La senatrice accusa gli uffici amministrativi italiani di incompetenza nell’attuazione dei regolamenti internazionali e delle direttive europee, ma chiede anche alla Commissione europea di seguire con maggiore attenzione gli effetti delle proprie richieste. E esprime il sospetto che errori e incompetenze vengano tollerati proprio perché si vogliono colpire i lavoratori della marineria italiana. «Se la Commissione - afferma la senatrice - si limiterà ancora a richiedere ai ministeri dei Trasporti o dell’Istruzione azioni correttive senza preoccuparsi di cosa e come realmente vengono sostenute queste scelte, in Italia si rischia la decimazione di un’intera classe di lavoratori, anzi di veri e qualificati professionisti del mare e della navigazione. Sorge il dubbio che, alla fine, la scelta perseguita sia proprio questa».

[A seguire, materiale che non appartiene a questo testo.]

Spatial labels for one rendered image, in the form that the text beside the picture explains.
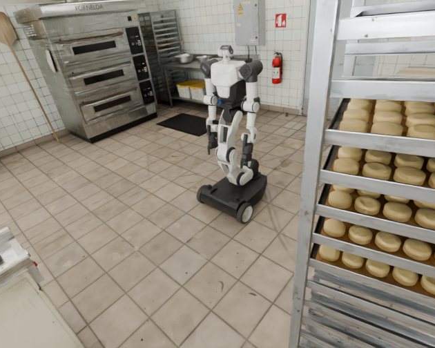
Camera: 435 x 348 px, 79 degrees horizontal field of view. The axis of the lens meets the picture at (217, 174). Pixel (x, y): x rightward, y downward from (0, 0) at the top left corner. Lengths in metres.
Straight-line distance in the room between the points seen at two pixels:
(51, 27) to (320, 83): 4.41
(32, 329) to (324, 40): 1.65
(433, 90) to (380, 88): 0.07
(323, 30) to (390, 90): 0.14
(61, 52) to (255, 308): 4.12
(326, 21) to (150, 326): 1.93
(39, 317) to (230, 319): 1.08
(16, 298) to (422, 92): 1.57
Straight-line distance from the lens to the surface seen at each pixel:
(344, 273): 0.77
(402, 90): 0.51
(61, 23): 4.76
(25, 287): 1.55
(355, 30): 0.50
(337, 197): 0.67
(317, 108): 0.50
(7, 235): 1.73
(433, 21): 0.50
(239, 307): 2.02
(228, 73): 2.14
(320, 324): 0.98
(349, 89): 0.51
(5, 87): 5.57
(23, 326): 1.67
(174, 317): 2.05
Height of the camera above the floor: 1.73
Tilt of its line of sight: 32 degrees down
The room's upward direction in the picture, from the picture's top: 7 degrees counter-clockwise
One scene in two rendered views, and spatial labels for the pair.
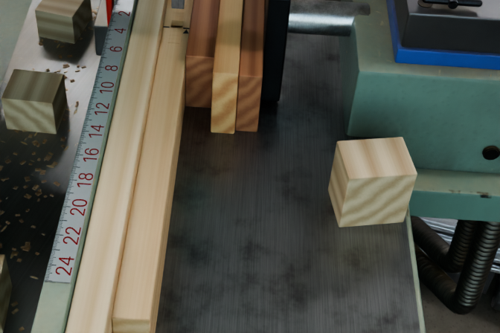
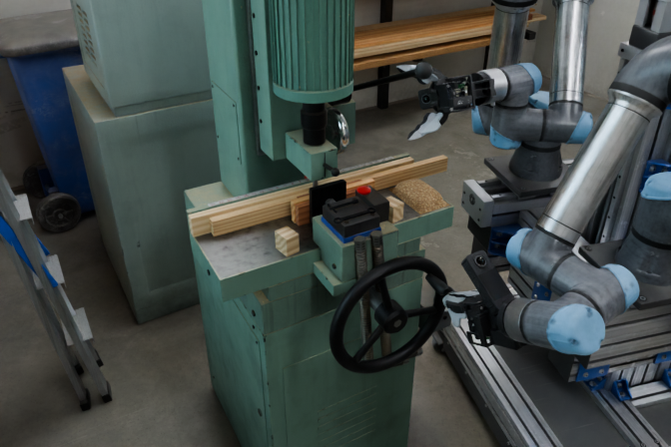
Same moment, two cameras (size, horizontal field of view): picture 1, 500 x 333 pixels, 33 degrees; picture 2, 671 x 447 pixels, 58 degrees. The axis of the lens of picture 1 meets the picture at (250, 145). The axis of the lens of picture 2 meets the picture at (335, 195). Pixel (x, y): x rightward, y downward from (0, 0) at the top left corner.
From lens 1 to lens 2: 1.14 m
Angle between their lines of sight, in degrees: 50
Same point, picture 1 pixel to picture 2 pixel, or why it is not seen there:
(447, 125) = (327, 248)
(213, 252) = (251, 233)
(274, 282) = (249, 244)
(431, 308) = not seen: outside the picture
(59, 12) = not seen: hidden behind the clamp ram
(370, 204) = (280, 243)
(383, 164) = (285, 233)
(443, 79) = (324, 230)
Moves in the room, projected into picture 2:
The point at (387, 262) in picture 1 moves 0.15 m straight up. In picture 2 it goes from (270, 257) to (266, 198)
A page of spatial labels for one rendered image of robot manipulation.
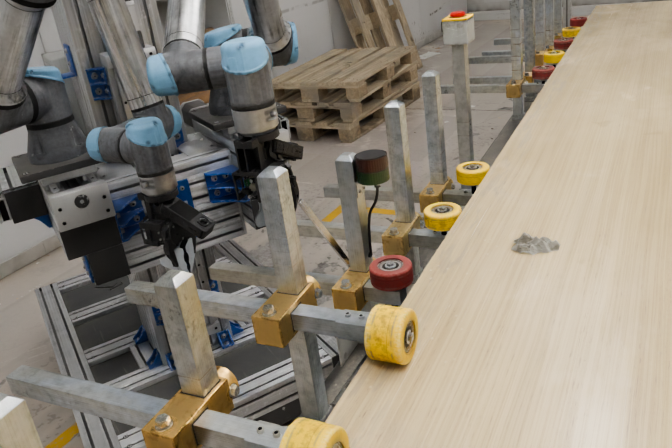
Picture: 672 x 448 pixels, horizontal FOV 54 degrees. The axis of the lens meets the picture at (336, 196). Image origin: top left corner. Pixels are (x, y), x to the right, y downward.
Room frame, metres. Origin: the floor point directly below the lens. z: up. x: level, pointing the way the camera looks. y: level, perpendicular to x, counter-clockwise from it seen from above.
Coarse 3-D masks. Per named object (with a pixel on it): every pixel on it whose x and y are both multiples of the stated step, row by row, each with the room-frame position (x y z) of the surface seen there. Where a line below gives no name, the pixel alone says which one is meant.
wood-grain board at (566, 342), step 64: (576, 64) 2.39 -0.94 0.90; (640, 64) 2.26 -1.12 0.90; (576, 128) 1.70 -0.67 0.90; (640, 128) 1.62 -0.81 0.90; (512, 192) 1.34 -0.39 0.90; (576, 192) 1.29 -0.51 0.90; (640, 192) 1.25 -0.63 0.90; (448, 256) 1.09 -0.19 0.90; (512, 256) 1.06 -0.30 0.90; (576, 256) 1.03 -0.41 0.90; (640, 256) 0.99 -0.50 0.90; (448, 320) 0.89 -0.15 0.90; (512, 320) 0.86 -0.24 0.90; (576, 320) 0.84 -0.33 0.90; (640, 320) 0.82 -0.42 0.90; (384, 384) 0.75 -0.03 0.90; (448, 384) 0.74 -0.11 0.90; (512, 384) 0.72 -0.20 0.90; (576, 384) 0.70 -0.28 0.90; (640, 384) 0.68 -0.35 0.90
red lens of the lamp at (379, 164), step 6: (354, 156) 1.14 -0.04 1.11; (384, 156) 1.11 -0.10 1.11; (360, 162) 1.11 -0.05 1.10; (366, 162) 1.10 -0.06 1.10; (372, 162) 1.10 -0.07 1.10; (378, 162) 1.10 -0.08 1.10; (384, 162) 1.11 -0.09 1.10; (360, 168) 1.11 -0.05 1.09; (366, 168) 1.10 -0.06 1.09; (372, 168) 1.10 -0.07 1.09; (378, 168) 1.10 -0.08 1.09; (384, 168) 1.11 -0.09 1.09
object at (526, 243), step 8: (520, 240) 1.10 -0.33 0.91; (528, 240) 1.09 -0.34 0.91; (536, 240) 1.07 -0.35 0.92; (544, 240) 1.09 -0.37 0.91; (512, 248) 1.08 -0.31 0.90; (520, 248) 1.07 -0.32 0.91; (528, 248) 1.06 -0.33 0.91; (536, 248) 1.06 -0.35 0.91; (544, 248) 1.06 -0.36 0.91; (552, 248) 1.06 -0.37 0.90
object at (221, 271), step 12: (216, 264) 1.28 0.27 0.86; (228, 264) 1.27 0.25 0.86; (240, 264) 1.26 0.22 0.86; (216, 276) 1.26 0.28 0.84; (228, 276) 1.24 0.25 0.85; (240, 276) 1.23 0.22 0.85; (252, 276) 1.21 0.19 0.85; (264, 276) 1.20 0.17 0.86; (312, 276) 1.16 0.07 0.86; (324, 276) 1.16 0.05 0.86; (336, 276) 1.15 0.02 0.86; (276, 288) 1.19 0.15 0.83; (324, 288) 1.14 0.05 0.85; (372, 288) 1.09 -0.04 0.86; (372, 300) 1.09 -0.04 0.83; (384, 300) 1.07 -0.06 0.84; (396, 300) 1.06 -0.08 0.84
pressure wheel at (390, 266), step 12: (372, 264) 1.09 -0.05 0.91; (384, 264) 1.09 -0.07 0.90; (396, 264) 1.09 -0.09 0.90; (408, 264) 1.07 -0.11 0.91; (372, 276) 1.07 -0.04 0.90; (384, 276) 1.05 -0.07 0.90; (396, 276) 1.04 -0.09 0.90; (408, 276) 1.05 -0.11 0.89; (384, 288) 1.05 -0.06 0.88; (396, 288) 1.04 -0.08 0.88
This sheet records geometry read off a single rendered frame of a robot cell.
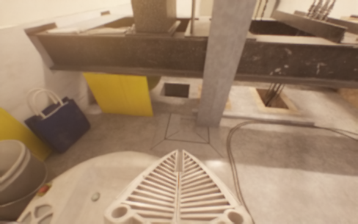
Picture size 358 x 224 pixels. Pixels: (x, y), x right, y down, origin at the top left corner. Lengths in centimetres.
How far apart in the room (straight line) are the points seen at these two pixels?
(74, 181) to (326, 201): 125
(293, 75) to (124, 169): 116
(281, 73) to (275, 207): 82
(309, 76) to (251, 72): 38
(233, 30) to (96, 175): 89
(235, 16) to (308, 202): 106
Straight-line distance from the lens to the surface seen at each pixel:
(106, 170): 64
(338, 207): 124
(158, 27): 95
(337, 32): 118
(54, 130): 119
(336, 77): 138
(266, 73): 112
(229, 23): 79
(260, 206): 99
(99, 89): 128
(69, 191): 64
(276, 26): 190
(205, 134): 110
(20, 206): 102
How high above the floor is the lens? 87
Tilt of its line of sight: 42 degrees down
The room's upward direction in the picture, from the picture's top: straight up

Nella mail a Violeta Bulc, Granaiola ricostruisce la vicenda che ha portato molti marittimi a non poter adeguare il proprio certificato di navigazione entro la scadenza del primo gennaio 2017. L’origine del problema sono le riforme della scuola che si sono susseguite negli ultimi vent’anni, culminate con la riforma Gelmini del 2010, che hanno impoverito i programmi degli istituti nautici. Prima, secondo la senatrice, questi «sopperivano completamente a quanto richiesto dalle tabelle della Stcw 1978/1995». E così nel 2007 arriva un primo audit dell’Emsa, l’Autorità europea per la sicurezza marittima, sull’addestramento della gente di mare nel nostro paese. Nel 2008 l’Unione europea approva la direttiva 106 sull’Stcw. Nel 2010 l’Imo approva gli emendamenti di Manila alla stessa convenzione Stcw, che introducono i nuovi requisiti per ottenere il certificato di navigazione.

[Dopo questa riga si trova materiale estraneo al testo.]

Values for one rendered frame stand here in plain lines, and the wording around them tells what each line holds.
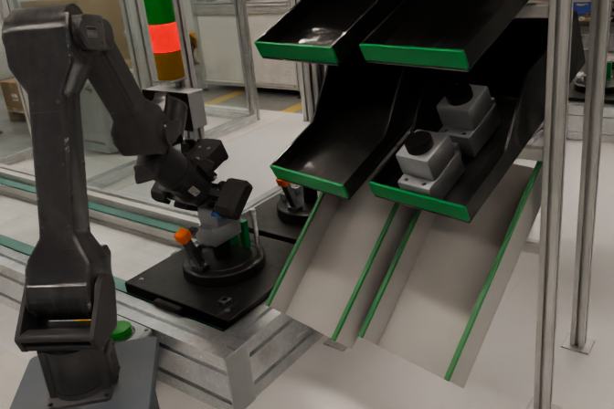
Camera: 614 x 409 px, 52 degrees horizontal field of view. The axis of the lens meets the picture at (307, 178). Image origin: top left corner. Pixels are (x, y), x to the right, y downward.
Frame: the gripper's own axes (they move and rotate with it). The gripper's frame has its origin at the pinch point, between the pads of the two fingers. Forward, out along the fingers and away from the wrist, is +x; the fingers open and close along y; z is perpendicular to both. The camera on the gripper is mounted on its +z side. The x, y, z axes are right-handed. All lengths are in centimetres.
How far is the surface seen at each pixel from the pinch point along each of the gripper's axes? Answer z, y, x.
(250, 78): 72, 80, 72
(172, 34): 25.5, 16.4, -12.1
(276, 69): 255, 326, 336
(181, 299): -16.3, -1.2, 0.5
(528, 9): 22, -49, -22
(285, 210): 8.1, 1.5, 19.4
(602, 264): 20, -50, 47
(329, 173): 3.2, -27.9, -13.4
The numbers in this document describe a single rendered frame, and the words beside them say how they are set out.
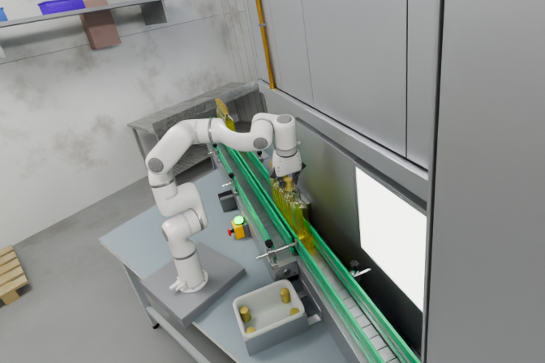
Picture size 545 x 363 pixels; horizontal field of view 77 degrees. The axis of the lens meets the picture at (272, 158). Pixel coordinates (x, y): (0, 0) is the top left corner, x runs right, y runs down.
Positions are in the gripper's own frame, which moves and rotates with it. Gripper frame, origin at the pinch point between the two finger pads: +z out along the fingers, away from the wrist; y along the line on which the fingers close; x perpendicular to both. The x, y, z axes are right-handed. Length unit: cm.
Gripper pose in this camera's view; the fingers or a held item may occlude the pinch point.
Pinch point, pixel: (288, 181)
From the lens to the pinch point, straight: 130.0
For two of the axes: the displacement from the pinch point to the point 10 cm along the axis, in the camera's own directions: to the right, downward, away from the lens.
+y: -9.3, 2.8, -2.2
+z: 0.8, 7.5, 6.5
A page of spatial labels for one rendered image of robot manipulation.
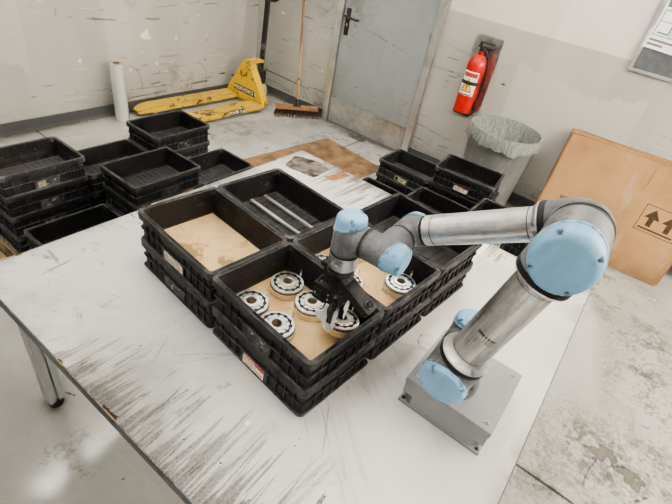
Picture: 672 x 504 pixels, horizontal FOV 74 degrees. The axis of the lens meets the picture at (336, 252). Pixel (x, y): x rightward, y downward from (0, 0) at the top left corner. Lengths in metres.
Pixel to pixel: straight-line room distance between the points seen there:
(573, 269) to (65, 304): 1.37
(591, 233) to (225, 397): 0.96
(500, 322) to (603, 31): 3.23
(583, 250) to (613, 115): 3.24
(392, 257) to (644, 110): 3.19
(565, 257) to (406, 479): 0.70
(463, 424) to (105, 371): 0.96
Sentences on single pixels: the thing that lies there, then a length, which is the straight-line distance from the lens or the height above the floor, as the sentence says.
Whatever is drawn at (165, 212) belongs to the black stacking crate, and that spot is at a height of 0.89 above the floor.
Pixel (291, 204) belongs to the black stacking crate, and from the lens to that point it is 1.82.
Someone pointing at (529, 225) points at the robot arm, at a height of 1.34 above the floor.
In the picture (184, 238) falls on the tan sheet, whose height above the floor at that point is 0.83.
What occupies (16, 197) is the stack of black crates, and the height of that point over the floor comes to 0.48.
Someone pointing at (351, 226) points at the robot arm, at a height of 1.22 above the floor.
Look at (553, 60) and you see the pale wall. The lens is 4.05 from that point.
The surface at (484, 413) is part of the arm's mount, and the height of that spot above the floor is 0.80.
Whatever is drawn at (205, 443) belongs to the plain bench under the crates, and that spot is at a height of 0.70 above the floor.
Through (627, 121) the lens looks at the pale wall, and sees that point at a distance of 4.02.
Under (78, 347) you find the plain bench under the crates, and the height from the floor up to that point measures 0.70.
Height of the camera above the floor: 1.77
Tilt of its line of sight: 36 degrees down
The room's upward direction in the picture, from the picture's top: 12 degrees clockwise
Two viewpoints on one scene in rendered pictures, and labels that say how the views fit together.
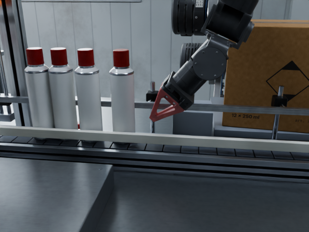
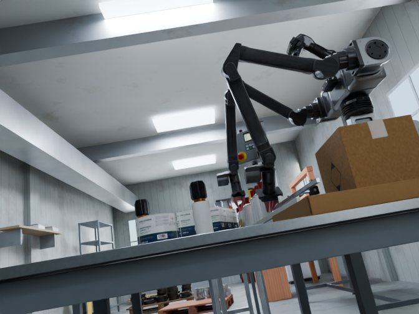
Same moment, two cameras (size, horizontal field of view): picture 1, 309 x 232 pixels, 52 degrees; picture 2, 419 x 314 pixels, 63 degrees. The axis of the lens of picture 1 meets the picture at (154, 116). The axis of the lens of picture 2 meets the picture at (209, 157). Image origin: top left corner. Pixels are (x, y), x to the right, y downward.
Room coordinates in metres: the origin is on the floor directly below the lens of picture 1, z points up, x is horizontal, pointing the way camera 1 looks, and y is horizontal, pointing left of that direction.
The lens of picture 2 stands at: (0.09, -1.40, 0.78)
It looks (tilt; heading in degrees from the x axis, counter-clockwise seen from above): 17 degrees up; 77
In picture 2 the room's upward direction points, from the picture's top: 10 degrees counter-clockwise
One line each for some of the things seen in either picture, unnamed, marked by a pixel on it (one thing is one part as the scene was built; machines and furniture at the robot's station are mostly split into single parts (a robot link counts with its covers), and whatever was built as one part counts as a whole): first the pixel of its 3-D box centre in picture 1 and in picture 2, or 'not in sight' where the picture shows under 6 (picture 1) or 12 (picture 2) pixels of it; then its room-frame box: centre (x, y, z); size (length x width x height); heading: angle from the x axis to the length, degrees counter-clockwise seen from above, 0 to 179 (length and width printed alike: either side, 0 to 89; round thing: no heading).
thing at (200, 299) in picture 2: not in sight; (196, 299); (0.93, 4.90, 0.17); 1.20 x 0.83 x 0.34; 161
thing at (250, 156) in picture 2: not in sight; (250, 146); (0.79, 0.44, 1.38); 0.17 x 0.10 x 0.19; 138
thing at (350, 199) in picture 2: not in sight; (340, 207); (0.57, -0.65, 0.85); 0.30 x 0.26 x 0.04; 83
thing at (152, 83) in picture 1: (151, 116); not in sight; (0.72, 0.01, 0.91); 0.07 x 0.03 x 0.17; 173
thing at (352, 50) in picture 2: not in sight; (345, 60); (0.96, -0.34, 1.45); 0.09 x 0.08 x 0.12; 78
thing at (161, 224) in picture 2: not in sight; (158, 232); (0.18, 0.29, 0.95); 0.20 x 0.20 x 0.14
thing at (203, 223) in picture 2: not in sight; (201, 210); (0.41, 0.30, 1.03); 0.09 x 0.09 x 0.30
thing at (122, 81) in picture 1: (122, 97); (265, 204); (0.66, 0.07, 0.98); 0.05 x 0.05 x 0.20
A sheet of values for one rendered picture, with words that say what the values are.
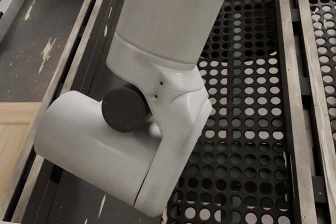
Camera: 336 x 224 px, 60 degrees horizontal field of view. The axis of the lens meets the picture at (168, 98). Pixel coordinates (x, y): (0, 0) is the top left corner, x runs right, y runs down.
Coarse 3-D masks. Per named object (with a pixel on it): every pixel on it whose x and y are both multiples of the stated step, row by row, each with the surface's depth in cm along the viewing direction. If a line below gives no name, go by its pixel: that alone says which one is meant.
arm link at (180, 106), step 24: (120, 48) 20; (120, 72) 20; (144, 72) 19; (168, 72) 19; (192, 72) 21; (144, 96) 20; (168, 96) 19; (192, 96) 20; (168, 120) 20; (192, 120) 19; (168, 144) 20; (192, 144) 20; (168, 168) 21; (144, 192) 22; (168, 192) 22
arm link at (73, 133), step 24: (72, 96) 25; (120, 96) 21; (48, 120) 23; (72, 120) 23; (96, 120) 23; (120, 120) 21; (144, 120) 21; (48, 144) 23; (72, 144) 23; (96, 144) 22; (120, 144) 23; (144, 144) 23; (72, 168) 23; (96, 168) 22; (120, 168) 22; (144, 168) 22; (120, 192) 23
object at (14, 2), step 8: (8, 0) 97; (16, 0) 99; (0, 8) 96; (8, 8) 95; (16, 8) 99; (8, 16) 95; (0, 24) 92; (8, 24) 95; (0, 32) 92; (0, 40) 92
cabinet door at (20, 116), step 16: (0, 112) 73; (16, 112) 72; (32, 112) 70; (0, 128) 70; (16, 128) 69; (0, 144) 68; (16, 144) 67; (0, 160) 65; (16, 160) 64; (0, 176) 63; (0, 192) 60

Nel 2012 la Commissione europea notifica all’Italia una procedura d’infrazione, come conseguenza dell’audit dell’Emsa e per non aver rispettato quanto previsto dalla direttiva 2008/106. Nel dicembre 2013 l’Italia risponde alla Commissione con il decreto 305, che introduce il corso direttivo di 300 ore per il settore coperta e di 570 ore per quello di macchina. Di conseguenza, nel marzo 2014 l’Europa chiude la procedura d’infrazione. A giugno dello stesso anno, una circolare del Mit chiarisce che il corso direttivo è obbligatorio per chi vuole accedere agli esami da primo ufficiale. Nel 2015 l’Emsa esegue un secondo audit al sistema marittimo italiano. Nel marzo 2016, dopo 6 anni, il Mit stabilisce per l’Italia i programmi di studio per ottenere i requisiti previsti da Manila. Lo scorso 16 ottobre 2016, per non cadere in una nuova procedura d’infrazione, il Mit allarga l’obbligatorietà del corso direttivo anche a comandanti, direttori di macchina e primi ufficiali già in servizio.